Au cours d'une récente visite au Yémen, la Haut Commissaire assistante pour la protection, Erika Feller, s'est engagée à mieux faire connaître cette situation, à lancer un appel pour des fonds supplémentaires et pour une action internationale afin de venir en aide au Yémen, et à développer des projets qui amélioreront les conditions de vie et l'autosuffisance des réfugiés au Yémen.

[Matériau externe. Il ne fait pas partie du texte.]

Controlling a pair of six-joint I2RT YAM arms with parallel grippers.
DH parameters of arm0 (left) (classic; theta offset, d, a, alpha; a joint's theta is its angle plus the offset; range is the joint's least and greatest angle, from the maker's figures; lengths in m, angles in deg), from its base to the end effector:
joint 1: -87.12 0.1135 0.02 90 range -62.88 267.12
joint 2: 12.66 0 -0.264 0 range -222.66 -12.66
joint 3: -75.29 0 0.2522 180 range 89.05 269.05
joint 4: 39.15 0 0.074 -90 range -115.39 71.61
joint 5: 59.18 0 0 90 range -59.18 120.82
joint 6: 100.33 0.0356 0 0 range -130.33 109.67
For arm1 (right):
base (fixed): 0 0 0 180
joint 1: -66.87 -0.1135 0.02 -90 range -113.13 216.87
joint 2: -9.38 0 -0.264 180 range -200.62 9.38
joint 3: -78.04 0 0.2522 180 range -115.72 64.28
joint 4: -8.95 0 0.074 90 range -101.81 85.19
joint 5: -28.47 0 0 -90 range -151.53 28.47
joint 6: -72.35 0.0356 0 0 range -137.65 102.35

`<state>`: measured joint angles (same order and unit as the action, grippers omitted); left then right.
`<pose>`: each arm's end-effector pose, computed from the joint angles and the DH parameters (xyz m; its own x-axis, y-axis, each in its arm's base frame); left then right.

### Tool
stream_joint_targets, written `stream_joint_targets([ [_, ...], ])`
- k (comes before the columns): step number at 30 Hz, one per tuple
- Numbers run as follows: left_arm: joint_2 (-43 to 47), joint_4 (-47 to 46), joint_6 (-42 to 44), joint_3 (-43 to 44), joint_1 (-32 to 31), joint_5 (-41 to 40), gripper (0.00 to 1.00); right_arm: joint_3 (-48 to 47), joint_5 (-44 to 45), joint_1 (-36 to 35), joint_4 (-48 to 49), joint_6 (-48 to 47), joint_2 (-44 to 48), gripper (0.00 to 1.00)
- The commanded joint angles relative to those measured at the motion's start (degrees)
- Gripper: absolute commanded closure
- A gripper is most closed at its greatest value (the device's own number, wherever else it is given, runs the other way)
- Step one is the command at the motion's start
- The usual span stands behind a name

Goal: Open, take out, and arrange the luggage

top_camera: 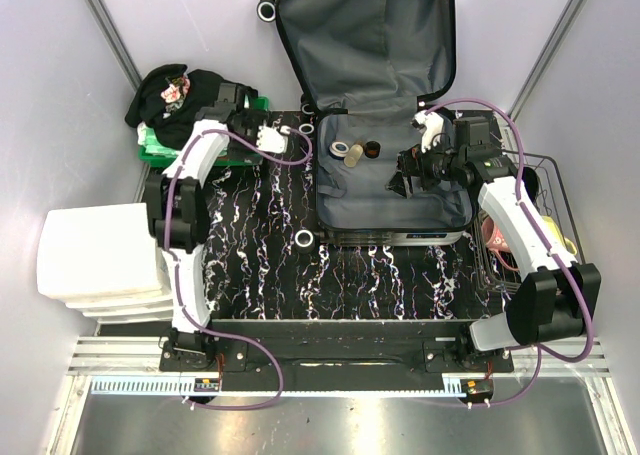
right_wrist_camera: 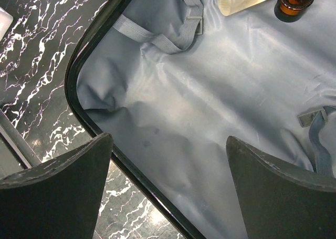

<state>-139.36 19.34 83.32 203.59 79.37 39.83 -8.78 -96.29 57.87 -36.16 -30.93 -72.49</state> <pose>0.4843 -0.0715 0.2408 0.2703 0.9580 -0.0961 0.8144 -0.1743 0.5535 0.3058 0.0690 0.3300 -0.4916 -0.2689 -0.8283 -0.6903 0.7002 0.1823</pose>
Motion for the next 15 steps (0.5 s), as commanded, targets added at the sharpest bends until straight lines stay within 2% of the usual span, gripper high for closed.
stream_joint_targets([
  [1,18.39,-5.53,-9.43,-3.70,-3.14,3.73,0.01,-0.95,-2.15,0.21,1.73,-1.22,-0.49,0.00],
  [5,27.10,-4.92,-23.38,-5.56,-4.99,4.78,0.01,-1.39,-3.38,0.21,2.52,-2.28,-1.10,0.00],
  [6,30.07,-4.65,-33.08,-5.12,-5.00,4.78,0.01,-1.47,-3.64,0.21,2.79,-2.89,-1.36,0.00],
  [8,32.38,-2.82,-43.59,-1.89,-4.04,3.29,0.01,-1.91,-5.13,0.21,2.88,-3.51,-1.54,0.00],
  [9,34.13,1.02,-52.95,-0.39,-3.42,2.77,0.01,-2.00,-5.49,0.21,3.14,-3.86,-1.63,0.00],
  [11,35.54,9.88,-60.65,4.60,-0.88,2.58,0.01,-1.74,-6.28,0.21,4.36,-3.60,-1.46,0.00],
  [13,38.70,14.40,-70.76,6.39,1.67,4.07,0.01,-1.39,-6.63,0.21,5.59,-3.25,-1.19,0.00],
  [14,40.11,18.86,-73.84,6.22,5.86,6.25,0.01,-1.30,-7.07,0.29,6.04,-3.07,-1.19,0.00],
  [15,43.51,20.82,-77.79,5.70,7.64,12.72,0.01,-1.21,-7.51,0.21,6.39,-2.98,-1.19,0.00],
])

Depuis janvier 2006, le Yémen a reçu près de 30 000 personnes originaires de Somalie, d'Éthiopie et d'autres pays, alors que plus de 500 personnes sont mortes pendant leur traversée. Au moins 300 sont également portées disparues. L'UNHCR aide déjà le Yémen en fournissant de l'assistance, des soins et un logement à plus de 100 000 réfugiés qui se trouvent dans le pays.